Activity: From the first line of the entries down to the line with "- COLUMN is", write out every line exactly; that last line counts, but pictures do not.

Given records:
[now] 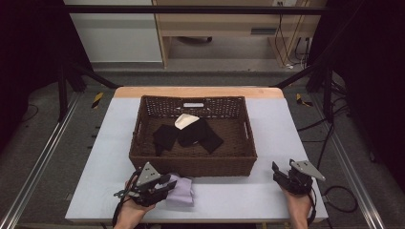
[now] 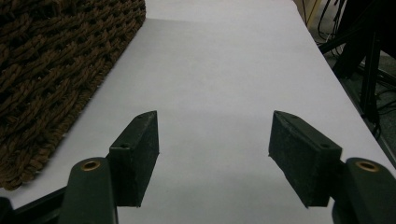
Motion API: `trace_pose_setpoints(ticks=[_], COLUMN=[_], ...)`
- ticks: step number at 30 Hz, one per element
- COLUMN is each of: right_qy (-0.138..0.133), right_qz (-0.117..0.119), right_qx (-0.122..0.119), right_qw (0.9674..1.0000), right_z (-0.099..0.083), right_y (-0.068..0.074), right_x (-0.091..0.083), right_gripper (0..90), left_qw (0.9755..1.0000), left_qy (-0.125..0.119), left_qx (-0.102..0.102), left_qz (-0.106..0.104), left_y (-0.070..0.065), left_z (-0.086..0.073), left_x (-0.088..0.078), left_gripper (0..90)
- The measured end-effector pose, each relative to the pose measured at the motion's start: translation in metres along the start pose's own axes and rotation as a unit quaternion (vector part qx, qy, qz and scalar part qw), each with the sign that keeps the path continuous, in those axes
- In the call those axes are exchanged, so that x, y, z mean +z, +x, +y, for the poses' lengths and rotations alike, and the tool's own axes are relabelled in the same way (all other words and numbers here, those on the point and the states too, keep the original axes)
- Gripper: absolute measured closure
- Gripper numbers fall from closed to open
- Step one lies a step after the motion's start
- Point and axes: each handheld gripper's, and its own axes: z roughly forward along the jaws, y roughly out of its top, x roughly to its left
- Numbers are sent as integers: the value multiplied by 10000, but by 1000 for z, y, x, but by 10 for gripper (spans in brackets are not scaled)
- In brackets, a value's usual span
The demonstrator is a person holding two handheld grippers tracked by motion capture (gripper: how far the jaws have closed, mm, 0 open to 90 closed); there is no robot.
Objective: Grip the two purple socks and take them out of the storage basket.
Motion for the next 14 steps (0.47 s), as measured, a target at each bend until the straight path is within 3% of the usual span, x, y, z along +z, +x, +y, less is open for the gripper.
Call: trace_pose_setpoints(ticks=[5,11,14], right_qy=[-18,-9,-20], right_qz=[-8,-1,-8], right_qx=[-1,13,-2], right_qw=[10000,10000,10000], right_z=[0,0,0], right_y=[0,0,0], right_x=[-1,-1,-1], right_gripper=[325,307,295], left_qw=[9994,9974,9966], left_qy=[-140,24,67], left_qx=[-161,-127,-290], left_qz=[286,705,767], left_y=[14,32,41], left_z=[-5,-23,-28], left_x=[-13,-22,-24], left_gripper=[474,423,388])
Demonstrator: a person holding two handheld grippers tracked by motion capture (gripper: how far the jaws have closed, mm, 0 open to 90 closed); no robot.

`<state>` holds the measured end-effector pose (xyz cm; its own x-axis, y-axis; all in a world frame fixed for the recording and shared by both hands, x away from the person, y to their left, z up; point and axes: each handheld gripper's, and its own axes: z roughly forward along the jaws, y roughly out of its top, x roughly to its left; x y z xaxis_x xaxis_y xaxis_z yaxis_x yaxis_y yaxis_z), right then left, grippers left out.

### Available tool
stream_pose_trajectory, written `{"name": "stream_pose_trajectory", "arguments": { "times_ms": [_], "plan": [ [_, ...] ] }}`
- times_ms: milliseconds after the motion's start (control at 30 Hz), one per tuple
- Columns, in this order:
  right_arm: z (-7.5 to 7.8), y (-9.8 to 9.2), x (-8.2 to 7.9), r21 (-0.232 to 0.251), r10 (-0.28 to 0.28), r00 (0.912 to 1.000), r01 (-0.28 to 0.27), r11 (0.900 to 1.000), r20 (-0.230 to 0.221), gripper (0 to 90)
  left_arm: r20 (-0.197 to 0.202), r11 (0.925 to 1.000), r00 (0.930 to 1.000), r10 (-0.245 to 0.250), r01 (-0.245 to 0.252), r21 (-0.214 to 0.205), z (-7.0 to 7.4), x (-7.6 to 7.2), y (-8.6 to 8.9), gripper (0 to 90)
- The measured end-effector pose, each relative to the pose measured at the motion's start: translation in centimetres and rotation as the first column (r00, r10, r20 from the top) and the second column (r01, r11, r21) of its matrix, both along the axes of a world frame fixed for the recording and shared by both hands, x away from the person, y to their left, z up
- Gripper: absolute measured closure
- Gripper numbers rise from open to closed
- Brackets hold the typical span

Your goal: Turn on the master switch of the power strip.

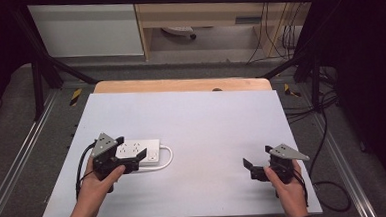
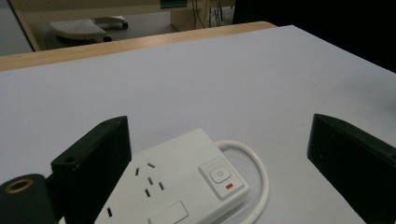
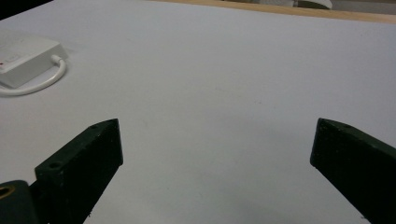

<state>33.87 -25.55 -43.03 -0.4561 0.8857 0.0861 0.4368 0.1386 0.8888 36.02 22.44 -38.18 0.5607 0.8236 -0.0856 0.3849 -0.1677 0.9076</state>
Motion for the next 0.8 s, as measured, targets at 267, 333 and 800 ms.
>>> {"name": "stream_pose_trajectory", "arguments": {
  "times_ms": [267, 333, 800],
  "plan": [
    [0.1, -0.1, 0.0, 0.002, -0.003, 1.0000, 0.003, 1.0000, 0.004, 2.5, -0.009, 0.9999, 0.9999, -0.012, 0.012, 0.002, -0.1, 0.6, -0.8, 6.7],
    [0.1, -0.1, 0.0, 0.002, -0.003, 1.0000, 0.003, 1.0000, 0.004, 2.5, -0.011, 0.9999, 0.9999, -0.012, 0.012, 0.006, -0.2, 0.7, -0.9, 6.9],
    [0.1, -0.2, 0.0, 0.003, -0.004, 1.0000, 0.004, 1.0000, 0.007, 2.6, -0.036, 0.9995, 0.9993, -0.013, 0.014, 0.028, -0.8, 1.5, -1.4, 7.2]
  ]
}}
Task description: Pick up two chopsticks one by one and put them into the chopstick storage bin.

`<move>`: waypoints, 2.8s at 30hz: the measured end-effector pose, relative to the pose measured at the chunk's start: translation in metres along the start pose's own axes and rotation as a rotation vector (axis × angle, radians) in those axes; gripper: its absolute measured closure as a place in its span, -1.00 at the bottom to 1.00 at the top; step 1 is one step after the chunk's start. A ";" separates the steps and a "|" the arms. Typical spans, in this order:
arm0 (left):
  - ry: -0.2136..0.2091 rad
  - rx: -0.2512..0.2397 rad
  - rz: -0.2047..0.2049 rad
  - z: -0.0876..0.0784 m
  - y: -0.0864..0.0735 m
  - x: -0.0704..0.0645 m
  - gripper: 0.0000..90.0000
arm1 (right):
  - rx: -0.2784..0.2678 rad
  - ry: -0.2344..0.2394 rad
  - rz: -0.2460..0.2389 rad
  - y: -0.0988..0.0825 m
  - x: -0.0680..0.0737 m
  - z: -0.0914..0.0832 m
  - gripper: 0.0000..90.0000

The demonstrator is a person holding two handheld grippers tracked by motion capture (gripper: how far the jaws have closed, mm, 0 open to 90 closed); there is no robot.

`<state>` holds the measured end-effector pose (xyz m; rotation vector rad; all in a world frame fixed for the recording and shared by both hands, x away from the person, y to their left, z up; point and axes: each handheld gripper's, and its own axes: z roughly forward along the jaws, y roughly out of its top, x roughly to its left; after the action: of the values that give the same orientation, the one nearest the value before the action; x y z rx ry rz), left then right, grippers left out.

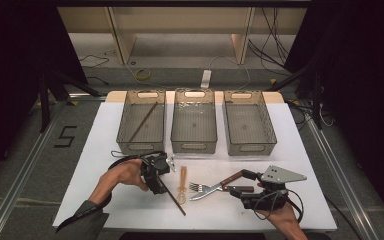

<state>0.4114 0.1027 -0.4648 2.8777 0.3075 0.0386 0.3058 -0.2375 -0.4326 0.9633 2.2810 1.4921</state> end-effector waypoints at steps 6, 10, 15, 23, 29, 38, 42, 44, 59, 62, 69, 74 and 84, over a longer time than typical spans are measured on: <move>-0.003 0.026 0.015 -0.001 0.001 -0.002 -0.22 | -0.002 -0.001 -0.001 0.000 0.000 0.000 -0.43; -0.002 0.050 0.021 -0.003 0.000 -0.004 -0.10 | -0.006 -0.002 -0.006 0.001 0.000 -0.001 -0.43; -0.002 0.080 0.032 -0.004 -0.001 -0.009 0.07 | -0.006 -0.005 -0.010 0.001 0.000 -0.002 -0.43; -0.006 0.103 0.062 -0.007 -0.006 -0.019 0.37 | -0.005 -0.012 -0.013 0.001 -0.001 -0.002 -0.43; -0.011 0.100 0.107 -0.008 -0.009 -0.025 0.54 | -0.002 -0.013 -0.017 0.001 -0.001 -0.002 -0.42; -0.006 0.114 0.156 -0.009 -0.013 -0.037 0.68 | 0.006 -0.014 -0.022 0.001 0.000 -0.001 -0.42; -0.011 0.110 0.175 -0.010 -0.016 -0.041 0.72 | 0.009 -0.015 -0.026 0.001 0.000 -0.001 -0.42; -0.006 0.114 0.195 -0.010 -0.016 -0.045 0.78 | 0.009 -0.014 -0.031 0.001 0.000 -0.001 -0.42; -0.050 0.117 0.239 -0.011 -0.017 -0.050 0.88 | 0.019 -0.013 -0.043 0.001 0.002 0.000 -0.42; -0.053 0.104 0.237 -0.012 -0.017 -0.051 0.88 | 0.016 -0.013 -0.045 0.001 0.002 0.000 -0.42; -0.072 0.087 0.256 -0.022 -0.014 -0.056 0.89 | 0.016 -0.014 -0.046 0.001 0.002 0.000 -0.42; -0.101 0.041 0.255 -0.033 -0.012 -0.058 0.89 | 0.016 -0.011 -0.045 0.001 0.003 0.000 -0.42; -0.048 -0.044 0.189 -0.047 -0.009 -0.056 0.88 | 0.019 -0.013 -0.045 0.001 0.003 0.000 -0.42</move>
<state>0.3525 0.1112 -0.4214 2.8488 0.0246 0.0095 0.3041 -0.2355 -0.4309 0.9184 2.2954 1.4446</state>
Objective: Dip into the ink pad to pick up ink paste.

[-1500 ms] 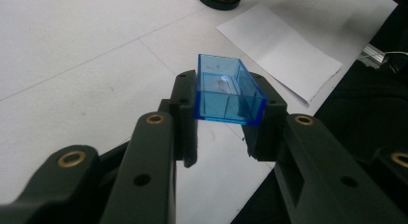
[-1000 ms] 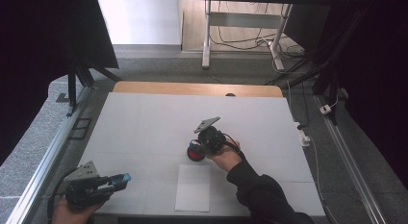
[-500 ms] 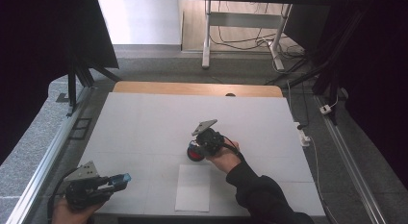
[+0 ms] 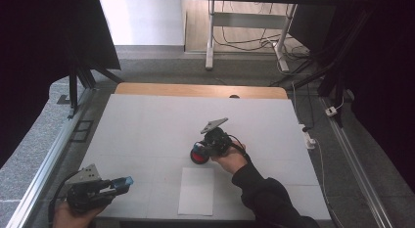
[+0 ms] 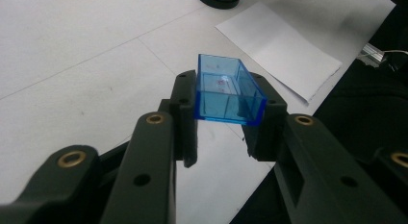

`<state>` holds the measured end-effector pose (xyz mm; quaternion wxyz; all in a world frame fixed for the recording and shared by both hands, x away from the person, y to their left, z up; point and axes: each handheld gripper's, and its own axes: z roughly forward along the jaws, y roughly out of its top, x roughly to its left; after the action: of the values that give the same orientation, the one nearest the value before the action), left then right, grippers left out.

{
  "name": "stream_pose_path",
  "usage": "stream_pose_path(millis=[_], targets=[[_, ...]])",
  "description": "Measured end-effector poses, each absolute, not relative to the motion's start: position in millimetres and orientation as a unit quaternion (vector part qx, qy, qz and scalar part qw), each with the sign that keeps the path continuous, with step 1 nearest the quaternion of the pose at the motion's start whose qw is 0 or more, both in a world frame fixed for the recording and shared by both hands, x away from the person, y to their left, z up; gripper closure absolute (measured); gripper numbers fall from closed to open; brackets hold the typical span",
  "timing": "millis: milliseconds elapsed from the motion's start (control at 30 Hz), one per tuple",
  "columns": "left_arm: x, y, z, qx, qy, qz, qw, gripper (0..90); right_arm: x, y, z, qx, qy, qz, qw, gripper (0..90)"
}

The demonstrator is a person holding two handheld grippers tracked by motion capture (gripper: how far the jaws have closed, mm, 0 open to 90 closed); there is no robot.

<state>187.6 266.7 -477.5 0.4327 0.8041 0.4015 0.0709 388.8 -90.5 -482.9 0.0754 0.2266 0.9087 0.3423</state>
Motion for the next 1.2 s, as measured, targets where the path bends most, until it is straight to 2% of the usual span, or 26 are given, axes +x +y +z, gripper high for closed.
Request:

Exercise result:
[now] 
[now] 
Motion API: `trace_pose_setpoints(ticks=[_], COLUMN=[_], ...)`
- ticks: step number at 30 Hz, one per element
- COLUMN is each of: right_qy (-0.138..0.133), right_qz (-0.117..0.119), right_qx (-0.122..0.119), right_qw (0.9674..1.0000), right_z (-0.099..0.083), right_y (-0.068..0.074), right_x (-0.091..0.083), right_gripper (0..90), left_qw (0.9755..1.0000), left_qy (-0.125..0.119), left_qx (-0.102..0.102), left_qz (-0.106..0.104), left_y (-0.070..0.065), left_z (-0.086..0.073), left_x (-0.088..0.078), left_gripper (0..90)

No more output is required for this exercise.